Oggi scatta l’obbligo di Rca per chi possiede un monopattino: ecco quali sono i dubbi e i nodi ancora da sciogliere
L’assicurazione obbligatoria per i possessori di monopattini che scatterà da oggi, 16 luglio 2026, lascia ancora aperti molti interrogativi e tante questione irrisolte. L’obbligo è stato introdotto con il nuovo Codice della Strada e servirà a tutelare i terzi che eventualmente potrebbero subire danni in caso di sinistri che coinvolgono questi mezzi di trasporto sempre più diffusi ma non esenti da rischi. Per mettersi in regola bisognerà sottoscrivere una polizza associata direttamente al monopattino che dovrà essere munito regolarmente di targa.
Verifiche e controlli: le incognite da sciogliere
Sono ancora tanti gli interrogativi e le incognite da sciogliere sul nuovo obbligo che incombe sui possessori di monopattino che in Italia sono circa un milione di soggetti. Come ha avuto modo di sottolineare Assoutenti, il vero nodo è legato ai controlli e alle verifiche da parte delle forze dell’ordine. L’obbligo, secondo la nota associazione, rischia di rimanere solo sulla carta se non verranno effettuate le opportune verifiche da parte degli organi preposti. Si tratterà, in ogni caso, di una nuova spesa che incomberà sulle famiglie. Un nuovo obbligo che potrebbe addirittura arrivare a costare circa 150 euro all’anno.
I costi da sostenere
Le formule base delle assicurazioni per i monopattini avranno costi relativamente contenuti che non dovrebbero superare la cinquantina di euro. Ma se vengono richieste garanzie aggiuntive, ecco che la spesa può lievitare fino a 150 euro. Rimangono ancora aperti tanti interrogativi sull’applicazione pratica della norma. Come ha avuto modo di precisare Gabriele Melluso, presidente di Assoutenti “nel settore dei monopattini regna ancora il far west”. Una affermazione che si fonda anche sulla troppa approssimazione nell’utilizzo di questi mezzi da parte dei possessori che spesso ignorano le regole esistenti viaggiando in due sullo stesso mezzo o adottando comportamenti vietati dal Codice della Strada, senza subire controlli o sanzioni.

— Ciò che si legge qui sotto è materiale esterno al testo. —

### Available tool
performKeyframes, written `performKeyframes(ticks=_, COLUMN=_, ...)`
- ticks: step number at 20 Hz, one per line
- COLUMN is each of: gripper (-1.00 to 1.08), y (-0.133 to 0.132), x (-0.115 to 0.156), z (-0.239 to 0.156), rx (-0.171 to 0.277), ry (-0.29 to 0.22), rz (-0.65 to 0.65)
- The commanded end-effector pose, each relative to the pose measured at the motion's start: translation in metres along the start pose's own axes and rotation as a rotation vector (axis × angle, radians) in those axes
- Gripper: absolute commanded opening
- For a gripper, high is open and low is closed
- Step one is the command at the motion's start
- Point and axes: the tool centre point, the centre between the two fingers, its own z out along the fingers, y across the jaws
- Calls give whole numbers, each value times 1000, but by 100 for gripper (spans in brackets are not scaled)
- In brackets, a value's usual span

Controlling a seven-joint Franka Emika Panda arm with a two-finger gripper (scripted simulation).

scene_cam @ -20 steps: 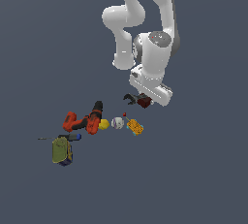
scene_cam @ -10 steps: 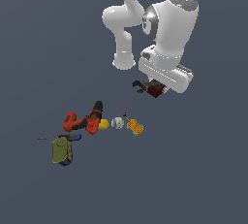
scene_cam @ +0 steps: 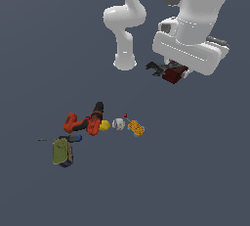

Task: Pick up a designated object from a clutter of objects.

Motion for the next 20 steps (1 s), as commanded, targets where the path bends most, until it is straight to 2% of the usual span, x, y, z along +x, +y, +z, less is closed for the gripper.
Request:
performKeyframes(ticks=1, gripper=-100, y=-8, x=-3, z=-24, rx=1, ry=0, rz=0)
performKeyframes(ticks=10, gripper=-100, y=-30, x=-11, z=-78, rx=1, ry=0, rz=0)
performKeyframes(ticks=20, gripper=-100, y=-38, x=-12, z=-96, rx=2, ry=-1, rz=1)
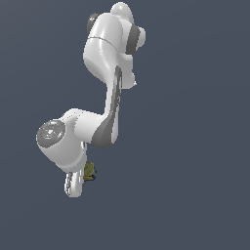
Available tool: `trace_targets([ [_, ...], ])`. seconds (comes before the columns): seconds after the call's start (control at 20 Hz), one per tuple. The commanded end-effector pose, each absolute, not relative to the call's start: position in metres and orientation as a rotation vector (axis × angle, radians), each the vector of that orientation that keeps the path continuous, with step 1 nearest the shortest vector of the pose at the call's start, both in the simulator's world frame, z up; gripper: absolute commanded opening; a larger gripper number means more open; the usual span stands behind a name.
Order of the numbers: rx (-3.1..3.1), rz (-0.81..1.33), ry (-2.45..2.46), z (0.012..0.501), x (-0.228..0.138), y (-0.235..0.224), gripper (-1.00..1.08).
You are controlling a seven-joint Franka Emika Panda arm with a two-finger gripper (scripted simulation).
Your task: Pick up the object and move it to a goal position.
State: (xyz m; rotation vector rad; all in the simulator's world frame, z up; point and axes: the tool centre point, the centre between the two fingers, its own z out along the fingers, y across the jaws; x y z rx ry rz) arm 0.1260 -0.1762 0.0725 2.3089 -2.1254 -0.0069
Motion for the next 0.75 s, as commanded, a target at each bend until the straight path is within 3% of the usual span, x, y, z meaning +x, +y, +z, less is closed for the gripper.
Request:
trace_targets([
  [0.0, 2.313, 0.0, -2.126, 0.077, 0.132, -0.186, -1.0],
  [0.7, 2.313, 0.0, -2.126, 0.08, 0.14, -0.203, -1.0],
])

Le perplessità su costi e speculazioni
Un’altra delle incognite da sciogliere riguarda il rischio di possibili speculazioni da parte delle compagnie assicurative soprattutto in questa prima fase di applicazione della riforma. In assenza di dati reali che possano attestare l’impatto dei sinistri sul mercato delle polizze, non è facile riuscire a capire quale possa essere il costo più equilibrato di una polizza. Per questa ragione Assoutenti ha invitato il Governo a vigilare attentamente l’evoluzione di questo mercato anche per reprimere eventuali speculazioni o differenze di prezzo tra i vari territori.